Like Jack, when the rubber meets the road in life, we want a god we can reach out and touch. That’s why we have this tendency to worship things we can see and feel. God of course knows that we are like this. He knew that this would be a very real temptation for us so He gave us this second foundational law.  Like His other laws God gave us this one to protect us and disobeying this particular law can indeed cause us great harm in many ways.

So why is idolatry so harmful? There are a multitude of reasons but let me zero into one that may have never considered. Listen to the words of Psalm 135, “The idols of the nations are but silver and gold, the work of man’s hands. They have mouths, but they do not speak; they have eyes, but they do not see; they have ears, but they do not hear; nor is there any breath at all in their mouths. Those who make them will be like them.” We become like what we worship! Jeremiah 2:5 says, “They followed worthless idols and became worthless themselves.”  

 

Listen! We become just like any false image we pursue in life.

  • If we worship self, we become selfish.
  • If we idolize wealth, then like Scrooge we tend to value it above anything else—even our loved ones.
  • If we bow down at the altar of physical beauty, we become shallow people. Our own beauty as individuals becomes only skin deep.

 

And the sad thing is God wants us to become like Him—not the false, empty images we pursue.

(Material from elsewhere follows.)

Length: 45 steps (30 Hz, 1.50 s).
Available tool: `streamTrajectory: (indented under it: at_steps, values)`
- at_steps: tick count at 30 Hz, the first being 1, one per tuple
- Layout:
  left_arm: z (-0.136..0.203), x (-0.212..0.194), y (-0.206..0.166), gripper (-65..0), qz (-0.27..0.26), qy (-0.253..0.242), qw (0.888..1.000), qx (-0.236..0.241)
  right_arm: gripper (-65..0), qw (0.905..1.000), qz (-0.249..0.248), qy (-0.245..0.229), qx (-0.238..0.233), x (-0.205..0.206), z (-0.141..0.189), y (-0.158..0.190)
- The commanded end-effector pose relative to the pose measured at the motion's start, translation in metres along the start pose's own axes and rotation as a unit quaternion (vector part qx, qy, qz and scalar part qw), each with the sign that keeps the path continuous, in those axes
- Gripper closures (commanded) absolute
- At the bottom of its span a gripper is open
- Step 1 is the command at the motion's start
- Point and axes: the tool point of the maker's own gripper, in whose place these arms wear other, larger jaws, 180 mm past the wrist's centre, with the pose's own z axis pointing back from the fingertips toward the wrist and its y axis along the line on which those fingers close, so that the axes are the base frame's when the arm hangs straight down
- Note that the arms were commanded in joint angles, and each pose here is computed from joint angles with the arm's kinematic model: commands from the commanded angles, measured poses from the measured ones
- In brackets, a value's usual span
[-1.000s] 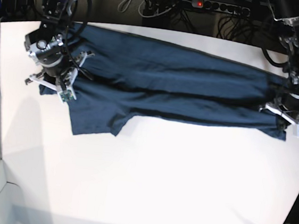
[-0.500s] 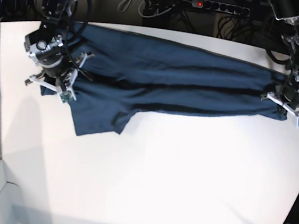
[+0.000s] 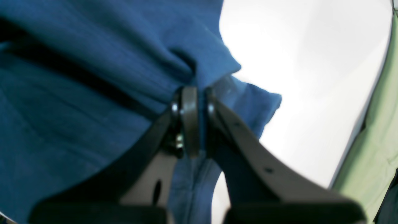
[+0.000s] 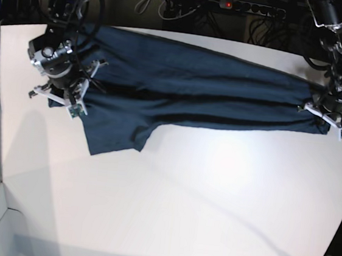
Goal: Layout the t-shirt on the table in an organized manner, then fold the t-shirt properly
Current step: 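Lay the folded edge down and release with both grippers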
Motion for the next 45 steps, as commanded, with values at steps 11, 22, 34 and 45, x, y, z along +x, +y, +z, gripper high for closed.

In Romans 8:29 Paul says that God’s desire is that all His followers be “conformed to the likeness or IMAGE of His Son.” In 1 John 3:2 it proclaims the hope that when Jesus returns “we shall be LIKE Him.” So, as Ron Mehl writes, “Why in the world should I waste my time chasing shadows, substitutes, desert mirages, and house-of-mirrors reflections?  Why should I serve other lords who aren’t lords at all, care nothing for me and never will?”

 

Indeed why? Why place something other than God at the center of our lives when doing so hurts us in so many ways?

  • Idolatry promises us everything and gives us nothing. It steels our freedom.
  • It hurts our children and our grandchildren and our great grandchildren.
  • It changes us so that we become like those empty things we worship.

 

Substituting God for anything else is such a wasteful thing to do. No wonder God has lovingly given us this second commandment! But you know the most amazing thing about this law is that not only does disobeying it hurt us. There is a sense in which it hurts God Himself!